Reduce the material below to its lines containing "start".

------------------------------------------------

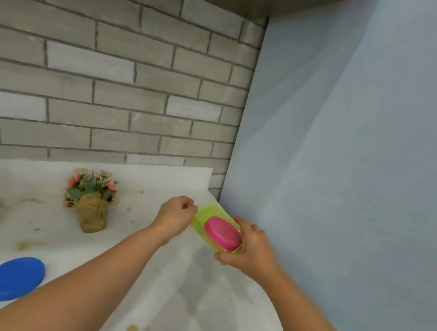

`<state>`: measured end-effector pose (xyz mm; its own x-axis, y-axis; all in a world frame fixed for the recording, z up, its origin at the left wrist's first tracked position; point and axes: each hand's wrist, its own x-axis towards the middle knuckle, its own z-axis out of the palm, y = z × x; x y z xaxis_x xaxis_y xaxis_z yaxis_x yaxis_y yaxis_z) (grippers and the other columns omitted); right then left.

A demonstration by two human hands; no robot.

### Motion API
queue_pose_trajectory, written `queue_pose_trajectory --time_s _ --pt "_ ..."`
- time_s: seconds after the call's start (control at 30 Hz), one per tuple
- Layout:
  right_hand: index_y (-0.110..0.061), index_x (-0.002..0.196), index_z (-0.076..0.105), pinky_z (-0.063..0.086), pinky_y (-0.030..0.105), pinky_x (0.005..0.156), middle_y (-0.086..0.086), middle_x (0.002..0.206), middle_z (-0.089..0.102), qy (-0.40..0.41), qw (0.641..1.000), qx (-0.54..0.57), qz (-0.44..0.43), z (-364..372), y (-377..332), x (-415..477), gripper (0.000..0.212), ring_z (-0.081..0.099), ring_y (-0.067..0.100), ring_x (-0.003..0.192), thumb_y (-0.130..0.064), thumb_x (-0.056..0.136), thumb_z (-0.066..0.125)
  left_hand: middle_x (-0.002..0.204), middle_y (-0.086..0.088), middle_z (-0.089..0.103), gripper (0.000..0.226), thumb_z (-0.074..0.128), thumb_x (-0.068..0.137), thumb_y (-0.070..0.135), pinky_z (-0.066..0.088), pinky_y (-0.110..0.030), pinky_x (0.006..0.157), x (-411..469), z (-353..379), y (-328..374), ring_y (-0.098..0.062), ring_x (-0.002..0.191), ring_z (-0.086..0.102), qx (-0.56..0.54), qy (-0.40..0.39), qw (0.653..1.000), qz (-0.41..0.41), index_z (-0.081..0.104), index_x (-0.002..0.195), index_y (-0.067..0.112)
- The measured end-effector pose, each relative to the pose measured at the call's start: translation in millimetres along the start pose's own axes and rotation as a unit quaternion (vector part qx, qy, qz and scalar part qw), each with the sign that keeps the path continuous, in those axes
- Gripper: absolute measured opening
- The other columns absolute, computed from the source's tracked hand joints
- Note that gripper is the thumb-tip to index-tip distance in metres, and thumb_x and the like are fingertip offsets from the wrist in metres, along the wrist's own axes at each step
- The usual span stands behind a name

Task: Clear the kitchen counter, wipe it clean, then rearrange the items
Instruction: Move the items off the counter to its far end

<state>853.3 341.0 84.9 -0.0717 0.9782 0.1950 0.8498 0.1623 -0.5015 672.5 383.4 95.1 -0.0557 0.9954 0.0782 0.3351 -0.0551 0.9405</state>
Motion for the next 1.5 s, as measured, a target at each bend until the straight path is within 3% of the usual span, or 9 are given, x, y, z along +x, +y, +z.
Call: queue_pose_trajectory --time_s 0.07,0.27,0.53,0.6,0.7,0.87,0.97,1.33,1.5 --pt "-0.023 0.141 0.034 0.041 0.03 0.098 0.007 0.124 0.049 -0.001 1.0 -0.001 0.004 5.8 11.9 21.8 0.089 0.041 0.026 0.12 -0.041 0.065 0.078 0.11 -0.01 0.06 0.026 0.05 0.092 0.021 0.049 -0.041 0.094 7.0 12.3 -6.0 -0.028 0.101 0.058 -0.014 0.02 1.0 -0.017 0.058 0.114 0.01" --pt "-0.018 0.133 0.043 0.044 0.029 0.09 0.011 0.116 0.054 0.0 0.999 0.016 0.029 37.7 30.3 82.7 0.093 0.048 0.03 0.114 -0.056 0.054 0.071 0.077 -0.005 0.057 0.02 0.042 0.094 0.014 0.045 -0.029 0.062 33.9 51.2 -27.7 -0.019 0.068 0.053 -0.078 0.015 0.995 -0.057 0.057 0.081 0.01" --pt "-0.009 0.138 0.034 0.036 0.025 0.094 0.006 0.127 0.043 -0.003 0.998 0.028 0.053 77.8 52.6 144.7 0.129 0.038 0.024 0.119 -0.083 0.032 0.045 0.07 -0.006 0.056 0.027 0.043 0.095 0.013 0.042 -0.033 0.071 93.8 84.7 -58.7 -0.02 0.065 0.049 -0.102 -0.017 0.992 -0.067 0.064 0.078 0.011" --pt "-0.009 0.139 0.033 0.036 0.024 0.097 0.004 0.127 0.04 -0.037 0.997 0.045 0.058 85.8 60.2 158.0 0.123 0.037 0.022 0.119 -0.078 0.041 0.061 0.073 -0.008 0.063 0.028 0.043 0.095 0.016 0.047 -0.035 0.076 107.7 90.2 -67.2 -0.025 0.068 0.056 -0.104 -0.016 0.991 -0.083 0.067 0.082 0.012" --pt "-0.011 0.129 0.044 0.043 0.027 0.098 0.002 0.115 0.042 -0.05 0.993 0.086 0.064 98.9 73.5 181.2 0.121 0.045 0.022 0.115 -0.078 0.03 0.059 0.096 -0.014 0.071 0.028 0.042 0.095 0.019 0.049 -0.038 0.088 130.3 98.4 -76.2 -0.029 0.089 0.064 -0.102 -0.001 0.99 -0.101 0.069 0.091 0.011" --pt "-0.013 0.121 0.05 0.044 0.031 0.098 -0.001 0.107 0.038 -0.086 0.986 0.127 0.067 118.6 92.1 228.4 0.078 0.049 0.023 0.113 -0.048 0.059 0.081 0.078 -0.008 0.062 0.032 0.039 0.096 0.018 0.039 -0.028 0.069 172.0 108.1 -88.3 -0.02 0.072 0.054 -0.12 0.034 0.983 -0.132 0.064 0.078 0.01" --pt "-0.014 0.123 0.05 0.043 0.029 0.098 0.001 0.107 0.039 -0.102 0.983 0.138 0.064 125.0 96.4 251.7 0.085 0.049 0.023 0.114 -0.054 0.053 0.078 0.07 -0.004 0.057 0.034 0.039 0.097 0.019 0.037 -0.025 0.061 196.8 111.7 -93.9 -0.014 0.063 0.049 -0.121 0.049 0.981 -0.141 0.06 0.071 0.012" --pt "-0.013 0.125 0.051 0.046 0.031 0.092 0.008 0.115 0.049 -0.076 0.983 0.166 0.034 152.8 108.0 312.3 0.071 0.047 0.023 0.113 -0.043 0.068 0.079 0.077 -0.009 0.061 0.036 0.041 0.096 0.019 0.039 -0.027 0.068 254.1 116.3 -106.5 -0.018 0.07 0.05 -0.137 0.088 0.976 -0.145 0.062 0.068 0.012" --pt "-0.009 0.128 0.048 0.046 0.032 0.093 0.011 0.12 0.047 -0.063 0.985 0.151 0.049 153.0 106.6 321.2 0.08 0.049 0.025 0.113 -0.048 0.064 0.078 0.083 -0.012 0.065 0.033 0.041 0.096 0.017 0.042 -0.029 0.072 261.5 122.1 -107.6 -0.021 0.077 0.055 -0.155 0.094 0.974 -0.134 0.068 0.084 0.004"
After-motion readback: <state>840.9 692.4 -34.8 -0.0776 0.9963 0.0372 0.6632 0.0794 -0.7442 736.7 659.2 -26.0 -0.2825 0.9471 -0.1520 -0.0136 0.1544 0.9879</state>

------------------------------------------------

Answer space =
- time_s: seconds after the call's start (control at 30 Hz), one per tuple
- The measured end-effector pose, each relative to the pose measured at the call's start: translation in millimetres along the start pose's own axes and rotation as a unit quaternion (vector part qx, qy, qz and scalar part qw), each with the sign that keeps the path continuous, in those axes

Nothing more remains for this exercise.